● EXERCISE
The expected answer is a bare count of the lines in the data below that contain "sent".

*** MATERIALS PROVIDED ***

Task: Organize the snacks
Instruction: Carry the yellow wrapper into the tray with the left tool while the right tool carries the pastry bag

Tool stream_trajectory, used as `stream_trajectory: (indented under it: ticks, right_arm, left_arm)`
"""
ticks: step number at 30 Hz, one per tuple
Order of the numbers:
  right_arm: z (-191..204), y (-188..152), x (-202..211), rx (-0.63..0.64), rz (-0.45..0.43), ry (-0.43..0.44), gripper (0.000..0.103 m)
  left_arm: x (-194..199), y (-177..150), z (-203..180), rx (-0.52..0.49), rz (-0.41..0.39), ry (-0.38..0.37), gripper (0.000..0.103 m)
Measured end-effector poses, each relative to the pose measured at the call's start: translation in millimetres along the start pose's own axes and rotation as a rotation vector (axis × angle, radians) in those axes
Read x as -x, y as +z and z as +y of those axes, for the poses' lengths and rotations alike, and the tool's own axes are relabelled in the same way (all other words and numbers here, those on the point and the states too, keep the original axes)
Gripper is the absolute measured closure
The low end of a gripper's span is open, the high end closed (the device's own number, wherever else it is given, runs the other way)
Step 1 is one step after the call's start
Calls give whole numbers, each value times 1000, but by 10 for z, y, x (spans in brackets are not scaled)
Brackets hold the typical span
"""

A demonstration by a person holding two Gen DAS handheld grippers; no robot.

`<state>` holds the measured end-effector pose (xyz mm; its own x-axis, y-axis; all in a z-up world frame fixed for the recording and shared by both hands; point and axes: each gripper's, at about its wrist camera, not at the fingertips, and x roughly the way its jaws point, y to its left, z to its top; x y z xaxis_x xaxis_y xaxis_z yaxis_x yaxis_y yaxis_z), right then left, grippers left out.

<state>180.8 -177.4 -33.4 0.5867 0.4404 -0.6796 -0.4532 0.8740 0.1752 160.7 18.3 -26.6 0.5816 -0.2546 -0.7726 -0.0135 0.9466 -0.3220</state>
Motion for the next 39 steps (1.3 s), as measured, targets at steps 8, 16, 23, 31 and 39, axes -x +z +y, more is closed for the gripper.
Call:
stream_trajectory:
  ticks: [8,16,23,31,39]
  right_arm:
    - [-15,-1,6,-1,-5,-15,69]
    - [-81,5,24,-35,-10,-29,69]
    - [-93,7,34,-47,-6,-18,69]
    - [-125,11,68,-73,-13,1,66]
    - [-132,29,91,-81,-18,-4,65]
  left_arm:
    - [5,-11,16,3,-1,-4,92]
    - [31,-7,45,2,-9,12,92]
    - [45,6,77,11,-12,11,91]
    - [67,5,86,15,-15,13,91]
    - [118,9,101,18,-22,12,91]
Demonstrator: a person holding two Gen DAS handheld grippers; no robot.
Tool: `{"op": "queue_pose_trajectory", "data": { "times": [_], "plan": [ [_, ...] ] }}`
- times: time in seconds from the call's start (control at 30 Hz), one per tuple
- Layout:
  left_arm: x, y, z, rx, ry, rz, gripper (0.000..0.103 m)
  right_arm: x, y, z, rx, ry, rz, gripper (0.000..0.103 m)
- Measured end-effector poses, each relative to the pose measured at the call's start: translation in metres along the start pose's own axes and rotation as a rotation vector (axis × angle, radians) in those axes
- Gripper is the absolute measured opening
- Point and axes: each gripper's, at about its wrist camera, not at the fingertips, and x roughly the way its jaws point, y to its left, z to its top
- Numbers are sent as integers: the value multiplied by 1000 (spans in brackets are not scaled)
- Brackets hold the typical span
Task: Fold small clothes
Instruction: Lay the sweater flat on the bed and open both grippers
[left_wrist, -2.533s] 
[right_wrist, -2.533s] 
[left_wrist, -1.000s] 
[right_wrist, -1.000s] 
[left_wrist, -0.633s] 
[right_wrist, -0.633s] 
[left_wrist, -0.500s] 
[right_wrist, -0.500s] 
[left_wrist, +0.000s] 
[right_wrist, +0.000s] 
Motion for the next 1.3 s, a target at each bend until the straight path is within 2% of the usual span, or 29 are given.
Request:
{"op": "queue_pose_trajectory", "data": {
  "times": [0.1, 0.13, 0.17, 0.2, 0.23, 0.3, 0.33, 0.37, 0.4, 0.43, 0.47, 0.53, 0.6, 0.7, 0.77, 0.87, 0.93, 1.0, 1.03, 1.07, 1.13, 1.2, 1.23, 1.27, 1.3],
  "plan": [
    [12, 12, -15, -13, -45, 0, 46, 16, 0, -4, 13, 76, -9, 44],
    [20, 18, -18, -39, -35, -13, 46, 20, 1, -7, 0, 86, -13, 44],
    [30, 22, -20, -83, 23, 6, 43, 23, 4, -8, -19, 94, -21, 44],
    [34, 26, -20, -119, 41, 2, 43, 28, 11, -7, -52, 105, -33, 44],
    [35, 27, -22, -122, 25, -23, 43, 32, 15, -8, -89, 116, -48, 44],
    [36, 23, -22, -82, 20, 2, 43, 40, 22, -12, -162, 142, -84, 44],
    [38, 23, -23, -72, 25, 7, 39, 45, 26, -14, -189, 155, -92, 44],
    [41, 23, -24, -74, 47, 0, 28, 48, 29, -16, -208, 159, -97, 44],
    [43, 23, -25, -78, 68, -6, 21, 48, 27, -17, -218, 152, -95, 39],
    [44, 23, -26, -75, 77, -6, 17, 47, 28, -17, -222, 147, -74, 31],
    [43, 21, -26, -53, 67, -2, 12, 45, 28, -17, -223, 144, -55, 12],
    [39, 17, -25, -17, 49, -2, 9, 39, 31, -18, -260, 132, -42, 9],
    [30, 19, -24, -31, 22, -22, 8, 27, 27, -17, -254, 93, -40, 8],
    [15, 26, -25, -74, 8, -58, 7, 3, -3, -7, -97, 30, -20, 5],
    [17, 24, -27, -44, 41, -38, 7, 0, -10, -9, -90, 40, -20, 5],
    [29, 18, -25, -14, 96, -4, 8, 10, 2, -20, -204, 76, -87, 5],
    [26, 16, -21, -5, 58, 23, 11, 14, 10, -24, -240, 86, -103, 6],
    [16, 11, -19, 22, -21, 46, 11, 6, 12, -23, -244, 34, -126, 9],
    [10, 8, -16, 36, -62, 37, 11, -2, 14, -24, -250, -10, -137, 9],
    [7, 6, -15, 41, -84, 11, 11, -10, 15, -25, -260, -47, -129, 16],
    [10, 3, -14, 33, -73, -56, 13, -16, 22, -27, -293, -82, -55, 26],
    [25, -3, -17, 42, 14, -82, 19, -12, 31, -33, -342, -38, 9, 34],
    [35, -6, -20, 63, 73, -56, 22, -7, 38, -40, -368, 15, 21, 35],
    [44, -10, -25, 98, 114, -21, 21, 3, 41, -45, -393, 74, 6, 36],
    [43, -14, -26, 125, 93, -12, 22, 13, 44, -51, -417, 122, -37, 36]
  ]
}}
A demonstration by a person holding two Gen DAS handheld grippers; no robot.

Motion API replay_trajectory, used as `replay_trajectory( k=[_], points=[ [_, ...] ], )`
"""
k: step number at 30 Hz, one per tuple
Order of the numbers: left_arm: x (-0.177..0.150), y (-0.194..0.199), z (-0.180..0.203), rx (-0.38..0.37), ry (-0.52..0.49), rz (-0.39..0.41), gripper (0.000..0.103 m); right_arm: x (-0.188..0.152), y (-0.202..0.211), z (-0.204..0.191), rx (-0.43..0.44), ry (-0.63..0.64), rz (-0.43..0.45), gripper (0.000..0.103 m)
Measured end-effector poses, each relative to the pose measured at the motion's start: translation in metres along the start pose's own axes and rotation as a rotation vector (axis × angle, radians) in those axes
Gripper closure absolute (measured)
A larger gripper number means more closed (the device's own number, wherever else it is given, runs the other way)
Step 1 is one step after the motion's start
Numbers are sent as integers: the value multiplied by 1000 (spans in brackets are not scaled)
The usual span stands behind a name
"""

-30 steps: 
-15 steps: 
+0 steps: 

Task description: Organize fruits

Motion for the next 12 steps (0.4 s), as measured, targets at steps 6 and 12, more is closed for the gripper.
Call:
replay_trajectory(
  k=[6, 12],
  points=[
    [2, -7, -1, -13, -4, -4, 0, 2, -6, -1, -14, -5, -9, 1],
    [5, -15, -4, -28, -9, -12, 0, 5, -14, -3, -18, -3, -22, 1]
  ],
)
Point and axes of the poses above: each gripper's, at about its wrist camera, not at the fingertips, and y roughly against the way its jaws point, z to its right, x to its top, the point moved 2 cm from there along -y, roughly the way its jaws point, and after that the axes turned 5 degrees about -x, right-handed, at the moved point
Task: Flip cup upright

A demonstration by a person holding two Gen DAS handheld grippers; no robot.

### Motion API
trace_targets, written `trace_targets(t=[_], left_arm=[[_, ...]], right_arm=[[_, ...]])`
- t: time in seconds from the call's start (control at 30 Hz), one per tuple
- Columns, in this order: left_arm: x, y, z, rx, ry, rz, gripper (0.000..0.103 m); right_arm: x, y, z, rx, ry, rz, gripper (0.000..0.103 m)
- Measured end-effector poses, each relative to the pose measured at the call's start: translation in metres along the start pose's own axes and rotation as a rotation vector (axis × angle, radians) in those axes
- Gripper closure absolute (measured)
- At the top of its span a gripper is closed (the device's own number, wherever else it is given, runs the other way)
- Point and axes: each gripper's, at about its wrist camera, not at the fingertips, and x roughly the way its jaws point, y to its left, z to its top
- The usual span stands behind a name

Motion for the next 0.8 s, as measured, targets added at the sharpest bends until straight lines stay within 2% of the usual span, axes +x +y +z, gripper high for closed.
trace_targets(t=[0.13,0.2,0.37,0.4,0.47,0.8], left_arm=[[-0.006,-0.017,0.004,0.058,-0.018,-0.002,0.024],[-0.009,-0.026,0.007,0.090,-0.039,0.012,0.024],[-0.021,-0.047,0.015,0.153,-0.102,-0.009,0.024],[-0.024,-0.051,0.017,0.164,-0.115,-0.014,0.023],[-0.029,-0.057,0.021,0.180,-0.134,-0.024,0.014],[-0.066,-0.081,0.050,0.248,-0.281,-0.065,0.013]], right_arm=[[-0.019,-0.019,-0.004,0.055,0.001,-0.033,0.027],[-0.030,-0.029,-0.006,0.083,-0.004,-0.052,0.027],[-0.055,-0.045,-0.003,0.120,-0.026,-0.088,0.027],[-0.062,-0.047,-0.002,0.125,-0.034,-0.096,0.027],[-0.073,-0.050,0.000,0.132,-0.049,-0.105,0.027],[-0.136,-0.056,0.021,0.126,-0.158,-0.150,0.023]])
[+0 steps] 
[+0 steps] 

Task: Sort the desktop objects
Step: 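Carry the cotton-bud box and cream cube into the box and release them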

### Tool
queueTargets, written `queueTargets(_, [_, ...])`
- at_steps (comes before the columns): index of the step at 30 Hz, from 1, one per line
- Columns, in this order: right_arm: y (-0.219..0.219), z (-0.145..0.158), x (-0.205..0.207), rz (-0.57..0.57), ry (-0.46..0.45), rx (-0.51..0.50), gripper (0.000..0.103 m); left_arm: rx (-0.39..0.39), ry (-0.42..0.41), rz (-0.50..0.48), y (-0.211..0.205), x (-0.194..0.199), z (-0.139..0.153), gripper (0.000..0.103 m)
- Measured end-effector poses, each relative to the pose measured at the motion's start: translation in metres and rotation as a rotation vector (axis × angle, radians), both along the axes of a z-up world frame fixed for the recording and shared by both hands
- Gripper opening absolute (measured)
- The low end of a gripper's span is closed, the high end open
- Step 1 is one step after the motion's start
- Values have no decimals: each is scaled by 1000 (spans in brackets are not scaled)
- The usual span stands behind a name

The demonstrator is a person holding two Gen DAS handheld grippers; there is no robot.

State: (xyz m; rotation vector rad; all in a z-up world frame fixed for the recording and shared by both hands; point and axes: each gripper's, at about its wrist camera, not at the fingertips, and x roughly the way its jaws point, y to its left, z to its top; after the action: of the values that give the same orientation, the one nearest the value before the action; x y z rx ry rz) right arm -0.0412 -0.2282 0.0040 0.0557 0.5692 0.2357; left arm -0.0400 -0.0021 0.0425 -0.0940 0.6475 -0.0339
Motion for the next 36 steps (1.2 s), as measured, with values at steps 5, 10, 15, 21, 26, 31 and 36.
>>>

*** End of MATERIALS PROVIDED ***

● ANSWER TO THIS EXERCISE
2